WINDHOEK (Reuters) – Namibia says Germany has agreed to fund projects worth 1.1 billion euros over 30 years to atone for its role in genocide and property seizures in its-then colony more than a century ago, Namibian media reported on Thursday.
A joint declaration outlining the agreement was made by the special envoys of both countries on May 15, at the end of a ninth round of negotiations over the issue, the reports said, citing Namibian presidential spokesperson Alfredo Hengari.
Hengari was not available for comment when Reuters contacted him by telephone and text message. The German foreign ministry was not immediately available for comment.
Asked on Wednesday if a deal was close, a German foreign ministry spokesman said the minister had updated the cabinet earlier in the day on the status of the negotiations and Germany was keeping to a confidentiality agreement with Namibia.

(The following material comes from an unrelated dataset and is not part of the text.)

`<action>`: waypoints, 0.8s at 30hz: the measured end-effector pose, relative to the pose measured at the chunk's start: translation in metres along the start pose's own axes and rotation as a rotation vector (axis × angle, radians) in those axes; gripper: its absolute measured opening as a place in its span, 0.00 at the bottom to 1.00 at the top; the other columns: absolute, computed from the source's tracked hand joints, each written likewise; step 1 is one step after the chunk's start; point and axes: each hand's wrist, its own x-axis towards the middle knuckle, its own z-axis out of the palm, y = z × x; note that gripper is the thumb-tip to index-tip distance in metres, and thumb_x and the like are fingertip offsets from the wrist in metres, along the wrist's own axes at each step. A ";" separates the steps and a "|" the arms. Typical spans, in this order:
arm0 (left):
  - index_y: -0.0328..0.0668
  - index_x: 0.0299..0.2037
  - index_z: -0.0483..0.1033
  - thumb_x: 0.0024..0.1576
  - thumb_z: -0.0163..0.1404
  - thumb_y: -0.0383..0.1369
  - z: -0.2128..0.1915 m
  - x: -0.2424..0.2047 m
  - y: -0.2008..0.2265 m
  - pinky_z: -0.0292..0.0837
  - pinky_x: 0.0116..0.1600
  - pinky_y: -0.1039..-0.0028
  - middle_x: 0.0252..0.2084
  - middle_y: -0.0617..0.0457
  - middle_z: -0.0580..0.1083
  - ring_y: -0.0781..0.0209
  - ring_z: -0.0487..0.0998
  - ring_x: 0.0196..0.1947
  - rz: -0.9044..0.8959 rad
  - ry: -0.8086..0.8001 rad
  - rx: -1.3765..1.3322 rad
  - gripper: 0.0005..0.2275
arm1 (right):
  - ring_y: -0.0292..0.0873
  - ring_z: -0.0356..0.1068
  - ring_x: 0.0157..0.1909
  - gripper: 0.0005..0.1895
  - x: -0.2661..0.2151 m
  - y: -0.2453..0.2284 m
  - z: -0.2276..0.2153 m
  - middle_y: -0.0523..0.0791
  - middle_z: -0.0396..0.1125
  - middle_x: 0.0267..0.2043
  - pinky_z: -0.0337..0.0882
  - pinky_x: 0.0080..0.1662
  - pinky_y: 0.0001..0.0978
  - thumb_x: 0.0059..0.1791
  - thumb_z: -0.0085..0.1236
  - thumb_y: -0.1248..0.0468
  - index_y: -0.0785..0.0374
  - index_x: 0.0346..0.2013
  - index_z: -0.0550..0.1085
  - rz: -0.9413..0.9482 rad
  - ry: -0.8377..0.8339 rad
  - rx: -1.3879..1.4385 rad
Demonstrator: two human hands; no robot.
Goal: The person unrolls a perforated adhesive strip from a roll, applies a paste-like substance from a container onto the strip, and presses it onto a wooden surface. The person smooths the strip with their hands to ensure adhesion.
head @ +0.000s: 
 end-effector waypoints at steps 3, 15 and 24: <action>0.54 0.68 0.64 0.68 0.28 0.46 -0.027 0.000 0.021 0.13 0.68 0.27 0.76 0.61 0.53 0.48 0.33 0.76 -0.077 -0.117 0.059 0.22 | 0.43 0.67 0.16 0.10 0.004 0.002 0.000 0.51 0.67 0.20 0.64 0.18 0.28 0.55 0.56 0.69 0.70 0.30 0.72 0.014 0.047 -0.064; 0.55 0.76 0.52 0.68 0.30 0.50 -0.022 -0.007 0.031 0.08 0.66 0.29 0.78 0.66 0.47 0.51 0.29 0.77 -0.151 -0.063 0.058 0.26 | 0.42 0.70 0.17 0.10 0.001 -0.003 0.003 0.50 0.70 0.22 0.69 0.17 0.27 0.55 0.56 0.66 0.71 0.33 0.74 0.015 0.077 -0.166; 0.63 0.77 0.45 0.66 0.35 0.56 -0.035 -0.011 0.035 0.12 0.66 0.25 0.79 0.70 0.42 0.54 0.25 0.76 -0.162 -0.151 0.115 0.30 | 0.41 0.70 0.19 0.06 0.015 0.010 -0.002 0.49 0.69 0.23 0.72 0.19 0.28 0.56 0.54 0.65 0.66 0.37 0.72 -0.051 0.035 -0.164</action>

Thousands of Herero and Nama people were killed by German colonial forces between 1904 and 1908, after the tribes rebelled against German rule of the colony, then named German South West Africa. Survivors were driven into the desert, where many ended up in concentration camps to be used as slave labour, many dying of cold, malnutrition, and exhaustion.
An estimated 65,000 of the 80,000 Herero living in German South West Africa, and 10,000 of an estimated 20,000 Namas, are said to have died during the period.
According to the reports, Germany had agreed to fund infrastructure, healthcare and training programmes that would directly benefit the affected communities.
Germany ruled Namibia from 1884 until it lost the colony during World War One. In 1920 the territory was placed under South African administration, until 1990 when it gained independence.
The German government has previously acknowledged “moral responsibility” for the killings, which a minister has described as genocide, but Berlin has avoided an official apology to ward off compensation claims. But in 2015, it began formal negotiations with Namibia’s government over the claims.
In 2018 the European powerhouse handed back to Namibia skulls and other remains of massacred tribespeople that were used in the colonial-era experiments to assert claims of European racial superiority.